Senate debates

Tuesday, 12 February 2008

Adjournment

Ms Margret Roadknight

6:25 pm

Photo of Claire MooreClaire Moore (Queensland, Australian Labor Party) Share this | Hansard source

Before I start, I would just like to put on record how deeply moved I have been listening to the condolence comments in the chamber this afternoon. They have been particularly moving and give great dignity to the people about whom they were created.

I want to talk about one of the icons of Australian entertainment, and that is Margret Roadknight. I want to stress at this point that her name is Margret, as she says when she gives her unique performances: M-a-r-g-r-e-t Roadknight. Last Saturday evening I was very privileged be able to attend a concert in Brisbane which was sponsored by the Brisbane Labour History Association with the help of the wonderful Woodford Folk Festival people and also sponsored by the Queensland Council of Unions. That particular concert was put on to celebrate songs of protest. It went by the astounding name of Rekindle the Flames of Discontent. Who better to be one of the headline acts at that particular function than Margret Roadknight?

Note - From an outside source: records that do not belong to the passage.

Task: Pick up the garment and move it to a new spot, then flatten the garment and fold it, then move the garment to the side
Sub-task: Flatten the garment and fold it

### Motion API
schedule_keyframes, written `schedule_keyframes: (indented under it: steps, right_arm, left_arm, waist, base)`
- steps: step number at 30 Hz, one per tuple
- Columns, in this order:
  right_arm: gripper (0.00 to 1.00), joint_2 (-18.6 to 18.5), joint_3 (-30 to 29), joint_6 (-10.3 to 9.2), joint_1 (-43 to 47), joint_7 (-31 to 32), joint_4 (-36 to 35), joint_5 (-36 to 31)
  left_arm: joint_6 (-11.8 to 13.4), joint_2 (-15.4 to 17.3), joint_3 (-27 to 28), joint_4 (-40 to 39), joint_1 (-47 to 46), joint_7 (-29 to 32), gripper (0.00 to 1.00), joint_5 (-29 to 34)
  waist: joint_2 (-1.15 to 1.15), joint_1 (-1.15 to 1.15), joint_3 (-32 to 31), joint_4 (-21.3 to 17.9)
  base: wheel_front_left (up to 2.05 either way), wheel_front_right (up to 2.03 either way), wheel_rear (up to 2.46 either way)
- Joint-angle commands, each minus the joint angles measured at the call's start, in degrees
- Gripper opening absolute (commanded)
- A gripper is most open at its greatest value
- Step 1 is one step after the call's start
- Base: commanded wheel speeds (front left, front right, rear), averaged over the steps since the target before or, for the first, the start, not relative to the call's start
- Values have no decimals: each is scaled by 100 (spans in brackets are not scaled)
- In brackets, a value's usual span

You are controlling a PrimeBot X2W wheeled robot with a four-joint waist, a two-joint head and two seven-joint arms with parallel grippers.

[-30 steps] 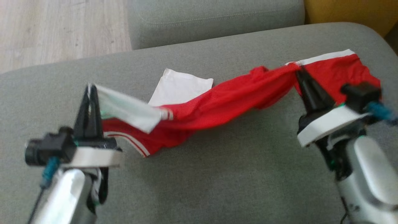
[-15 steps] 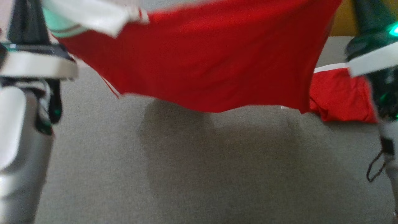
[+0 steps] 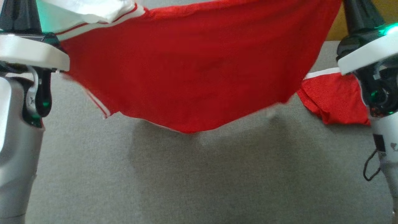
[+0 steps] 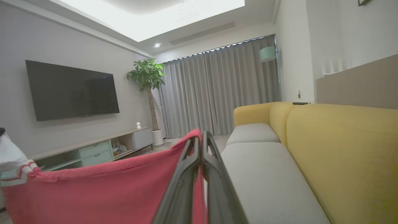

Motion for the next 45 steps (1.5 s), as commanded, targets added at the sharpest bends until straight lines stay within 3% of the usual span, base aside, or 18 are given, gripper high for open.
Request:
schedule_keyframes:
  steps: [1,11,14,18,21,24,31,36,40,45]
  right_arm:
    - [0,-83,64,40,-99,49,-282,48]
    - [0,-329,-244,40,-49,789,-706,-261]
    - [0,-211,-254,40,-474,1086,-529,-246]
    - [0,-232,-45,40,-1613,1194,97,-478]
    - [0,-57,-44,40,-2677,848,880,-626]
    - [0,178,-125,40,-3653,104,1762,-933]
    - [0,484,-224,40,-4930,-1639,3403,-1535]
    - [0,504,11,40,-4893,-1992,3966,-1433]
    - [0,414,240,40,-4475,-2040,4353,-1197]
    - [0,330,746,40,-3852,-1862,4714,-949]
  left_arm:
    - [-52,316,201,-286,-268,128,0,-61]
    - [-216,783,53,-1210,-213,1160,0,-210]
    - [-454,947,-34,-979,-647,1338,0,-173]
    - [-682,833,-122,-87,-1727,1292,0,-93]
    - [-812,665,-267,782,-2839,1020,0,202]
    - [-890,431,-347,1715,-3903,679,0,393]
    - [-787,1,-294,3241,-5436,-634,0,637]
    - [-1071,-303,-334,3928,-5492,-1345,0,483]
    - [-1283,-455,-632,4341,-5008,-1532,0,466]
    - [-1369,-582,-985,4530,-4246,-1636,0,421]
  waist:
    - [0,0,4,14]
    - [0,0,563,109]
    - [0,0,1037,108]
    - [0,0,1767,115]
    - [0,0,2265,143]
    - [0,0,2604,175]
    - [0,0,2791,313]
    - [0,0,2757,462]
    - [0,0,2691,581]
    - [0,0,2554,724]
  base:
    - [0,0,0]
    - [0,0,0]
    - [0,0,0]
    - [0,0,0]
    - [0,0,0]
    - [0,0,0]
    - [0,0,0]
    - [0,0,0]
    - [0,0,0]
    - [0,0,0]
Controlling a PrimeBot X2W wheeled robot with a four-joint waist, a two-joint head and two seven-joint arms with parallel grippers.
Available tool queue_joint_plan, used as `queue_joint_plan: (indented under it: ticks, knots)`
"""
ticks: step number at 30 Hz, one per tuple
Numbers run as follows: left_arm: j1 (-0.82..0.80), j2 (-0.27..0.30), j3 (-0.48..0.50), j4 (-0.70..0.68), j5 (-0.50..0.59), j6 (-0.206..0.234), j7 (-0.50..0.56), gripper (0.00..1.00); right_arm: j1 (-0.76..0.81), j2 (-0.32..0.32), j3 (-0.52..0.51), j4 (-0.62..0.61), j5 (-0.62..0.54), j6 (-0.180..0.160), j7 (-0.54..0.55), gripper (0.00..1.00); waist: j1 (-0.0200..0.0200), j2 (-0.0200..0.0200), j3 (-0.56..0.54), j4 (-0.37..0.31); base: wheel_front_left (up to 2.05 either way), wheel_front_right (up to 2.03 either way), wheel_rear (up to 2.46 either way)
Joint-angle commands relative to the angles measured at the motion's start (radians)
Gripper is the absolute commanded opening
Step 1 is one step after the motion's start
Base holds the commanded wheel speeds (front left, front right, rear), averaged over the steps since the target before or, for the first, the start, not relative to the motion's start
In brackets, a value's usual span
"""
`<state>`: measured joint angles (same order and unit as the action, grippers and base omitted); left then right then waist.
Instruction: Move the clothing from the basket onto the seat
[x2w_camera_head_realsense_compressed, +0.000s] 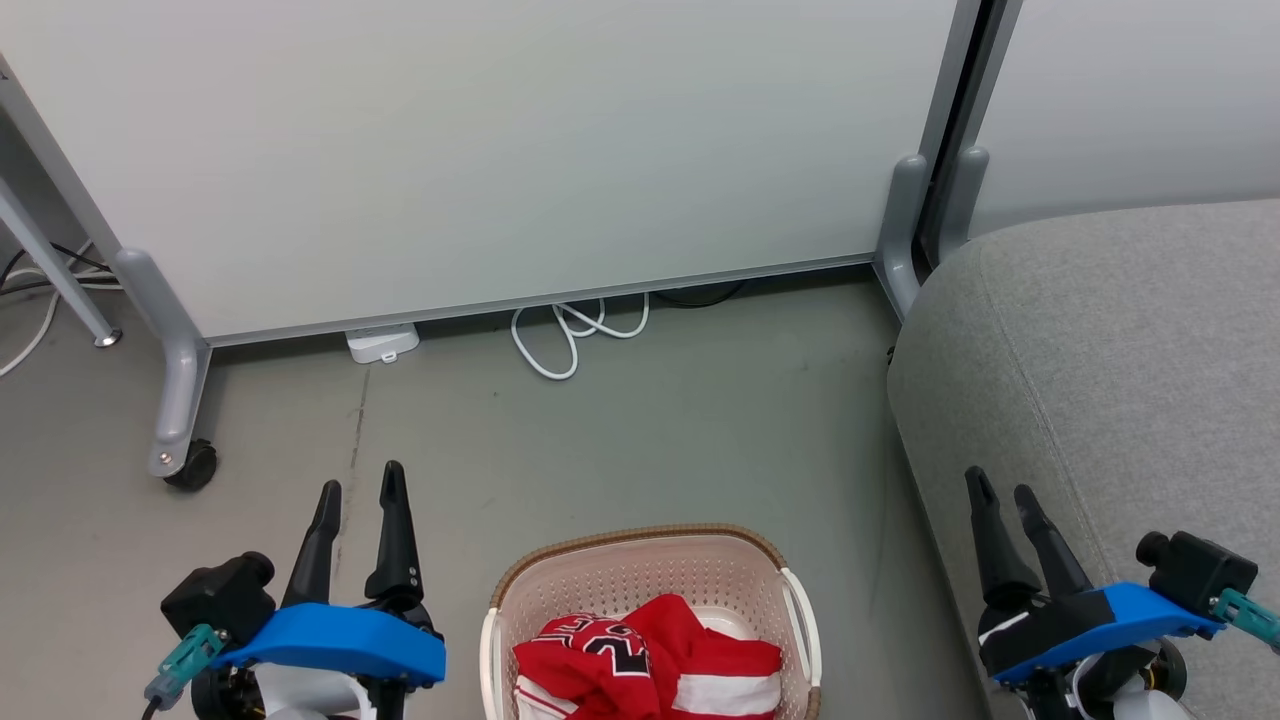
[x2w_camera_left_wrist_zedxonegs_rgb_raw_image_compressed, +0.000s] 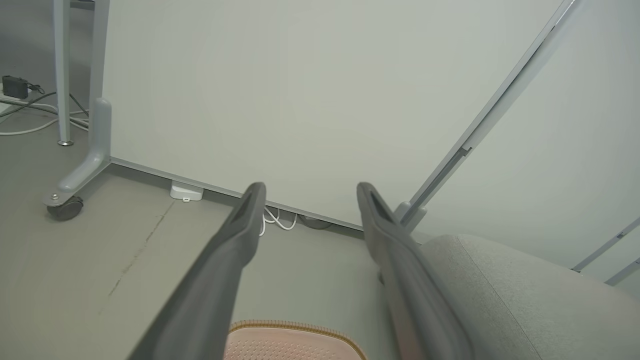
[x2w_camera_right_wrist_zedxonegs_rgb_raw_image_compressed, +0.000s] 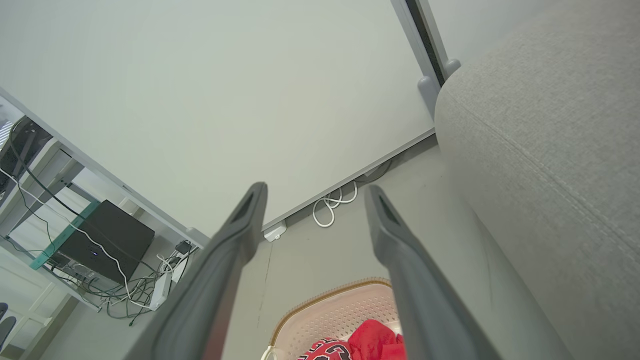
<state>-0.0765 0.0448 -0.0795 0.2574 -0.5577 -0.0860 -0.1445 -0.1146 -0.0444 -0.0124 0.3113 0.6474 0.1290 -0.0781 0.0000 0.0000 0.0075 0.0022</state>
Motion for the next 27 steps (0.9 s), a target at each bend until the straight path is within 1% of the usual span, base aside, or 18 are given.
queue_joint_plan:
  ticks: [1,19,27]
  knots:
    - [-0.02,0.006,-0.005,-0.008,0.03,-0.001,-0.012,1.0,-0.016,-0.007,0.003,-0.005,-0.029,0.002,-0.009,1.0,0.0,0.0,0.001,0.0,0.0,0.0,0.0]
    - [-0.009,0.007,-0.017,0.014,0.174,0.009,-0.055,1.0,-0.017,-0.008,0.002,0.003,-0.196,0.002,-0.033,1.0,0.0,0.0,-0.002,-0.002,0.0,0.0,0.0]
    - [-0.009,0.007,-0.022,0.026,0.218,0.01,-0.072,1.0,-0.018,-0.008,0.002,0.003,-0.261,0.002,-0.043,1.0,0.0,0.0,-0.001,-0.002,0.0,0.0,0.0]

During 2007 Ms Roadknight celebrated 44 years of performance across the world. Not just in Australia, but most particularly representing Australia across the world. You can see by looking at her performance history that she has worked on all continents. She has brought her unique style and also her passion for community, her passion for social justice and, most importantly, her passion for engaging the community with her skill. She has brought that to people across the globe, and done us proud as Australians as she has been there, so often, representing Australia.

I will quote from one of Margret Roadknight’s many reviews, and I do encourage people who may be listening to follow up some of the reviews that Margret has received in the last 44 years of performance. Margret has travelled to America many times because of the linkages with the folk and the music scene there. This was quoted in the Oakland Tribune in San Francisco:

... as much as for her impressive voice and choice of songs, Roadknight is delightful because she sheds so much fresh light on the nature of the world and its people.

This is her gift. She enjoys the world, she learns from her community and then she takes her special gift, her craft, her musicality and her wonderful voice to engage all of us.

Margret has been known most commonly for her love of social justice. When you look at her biography, you see that she has taken song to engage all of us in so many issues of social justice. While she is performing, she consistently tells stories to the audience—not just in her performance, but in anecdotes, sharing over those many years of performance and over 35 recordings. She laughingly says that her career spans the history of recording. She holds up LPs and then looks at video disks and DVDs. That shows that she has gone through most of the recent years of seeing how this industry developed.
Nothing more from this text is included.